Tuesday, September 15, 2015

You Follow Opera?

The Muse. It is like when a friend comes to visit for a while. When the guest arrives everything else stops and all attention is paid to the visitor.  One does things the friend wants to do, even if you were not planning on that activity. That is the way we entertain the Muse.
Right now it is the Muse of writing which has come to visit. She has completely taken over and there has been no activity in my life for the last three days but writing.  I can't tell if it is the project or the process that has me hypnotized because the result is the same, an obsession to keep writing. Even when I have hit a wall in the story twist of my project, I still have to write. So, this blog becomes the vamp until I can get clear on how to proceed with the other writing.

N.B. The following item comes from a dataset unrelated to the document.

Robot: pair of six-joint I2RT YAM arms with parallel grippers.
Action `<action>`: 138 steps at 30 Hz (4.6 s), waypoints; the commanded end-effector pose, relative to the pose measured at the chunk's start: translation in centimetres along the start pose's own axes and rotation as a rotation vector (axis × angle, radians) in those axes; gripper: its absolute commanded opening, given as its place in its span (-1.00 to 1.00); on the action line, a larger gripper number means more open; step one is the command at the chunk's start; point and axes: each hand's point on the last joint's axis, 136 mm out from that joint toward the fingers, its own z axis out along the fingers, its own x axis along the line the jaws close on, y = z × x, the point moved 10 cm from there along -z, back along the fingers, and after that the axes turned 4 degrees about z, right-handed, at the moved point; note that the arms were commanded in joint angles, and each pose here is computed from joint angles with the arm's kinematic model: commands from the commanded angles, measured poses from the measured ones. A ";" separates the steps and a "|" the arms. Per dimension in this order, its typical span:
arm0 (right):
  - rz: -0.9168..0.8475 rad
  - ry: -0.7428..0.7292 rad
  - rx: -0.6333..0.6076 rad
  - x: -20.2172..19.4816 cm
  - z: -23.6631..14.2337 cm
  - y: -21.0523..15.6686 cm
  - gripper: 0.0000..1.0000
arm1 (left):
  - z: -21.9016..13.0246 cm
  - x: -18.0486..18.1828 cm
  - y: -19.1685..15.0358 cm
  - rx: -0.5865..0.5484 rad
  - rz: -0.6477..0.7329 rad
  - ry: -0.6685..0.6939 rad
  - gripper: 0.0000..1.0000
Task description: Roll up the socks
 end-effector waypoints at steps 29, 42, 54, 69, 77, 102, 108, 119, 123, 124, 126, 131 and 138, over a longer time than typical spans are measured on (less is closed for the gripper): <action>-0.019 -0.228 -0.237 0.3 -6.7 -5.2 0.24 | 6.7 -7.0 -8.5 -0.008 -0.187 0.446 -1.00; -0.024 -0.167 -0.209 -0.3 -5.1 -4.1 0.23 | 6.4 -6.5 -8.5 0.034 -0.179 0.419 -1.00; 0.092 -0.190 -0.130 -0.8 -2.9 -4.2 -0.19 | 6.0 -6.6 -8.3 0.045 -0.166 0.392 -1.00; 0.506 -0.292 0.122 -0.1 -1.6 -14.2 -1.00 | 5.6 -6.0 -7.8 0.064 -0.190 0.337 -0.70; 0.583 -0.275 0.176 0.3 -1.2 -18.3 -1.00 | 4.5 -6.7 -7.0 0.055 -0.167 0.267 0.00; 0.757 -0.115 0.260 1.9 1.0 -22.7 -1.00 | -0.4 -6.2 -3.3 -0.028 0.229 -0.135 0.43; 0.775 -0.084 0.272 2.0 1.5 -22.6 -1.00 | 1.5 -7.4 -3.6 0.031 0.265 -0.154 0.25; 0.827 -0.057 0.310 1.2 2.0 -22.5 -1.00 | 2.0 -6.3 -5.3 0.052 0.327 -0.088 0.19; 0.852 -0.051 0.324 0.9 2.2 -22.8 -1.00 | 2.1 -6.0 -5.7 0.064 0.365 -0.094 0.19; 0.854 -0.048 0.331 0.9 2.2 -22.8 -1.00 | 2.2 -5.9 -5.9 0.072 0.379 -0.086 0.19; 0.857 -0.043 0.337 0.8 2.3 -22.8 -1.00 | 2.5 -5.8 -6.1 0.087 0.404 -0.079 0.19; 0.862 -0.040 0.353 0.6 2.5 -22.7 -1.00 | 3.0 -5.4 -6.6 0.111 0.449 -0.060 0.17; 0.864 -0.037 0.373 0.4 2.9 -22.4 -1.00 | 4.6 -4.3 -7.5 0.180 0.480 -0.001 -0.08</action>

Some time ago I was at a dinner party. I love dinner parties. Parties where friends get together for a meal, conversation, stories and laughter. This party was ebb and flow of several conversations going on at once when anyone could jump in and add commentary to the various subjects being discussed.
I remember telling a story about the Horn in Santa Monica.  It is a club where I worked when I moved to LA.  It was mainly a singers room, but they had two comics a night. I was one of them for a while.  The story involved the struggle to follow a singer on stage who had just finished a set of depressing, heart wrenching music leaving the audience suicidal.  And now the comedy of... Jay Johnson.  Brutal, but you learn quickly.
Seemingly out of the blue the man sitting next to me said, "Have you seen the latest version of Pelleas and Melisande?" When I said no, he launched into a review of a production he saw. He mentioned that the director had also done a production of the Marriage of Figaro, and asked if I liked his work, I was stumped.  He might as well have been speaking foreign language. Then he started naming people I found out later were up and coming Opera stars.  This man was passionate about his Opera and continued to pepper questions at me designed to solicit my knowledge or interest in Opera. Finally the hostess heard him say to me, "I thought you said a minute ago you followed Opera?" I briefly tried to recall the conversations up to that point but did not remember ever saying that I knew or even liked Opera. The hostess jumped into our conversation and in one sentence recognized the problem and source of the confusion.  She said,
"CB, Jay did not say he followed Opera.  He said at the Horn he had to 'Follow Opera.. SINGERS'."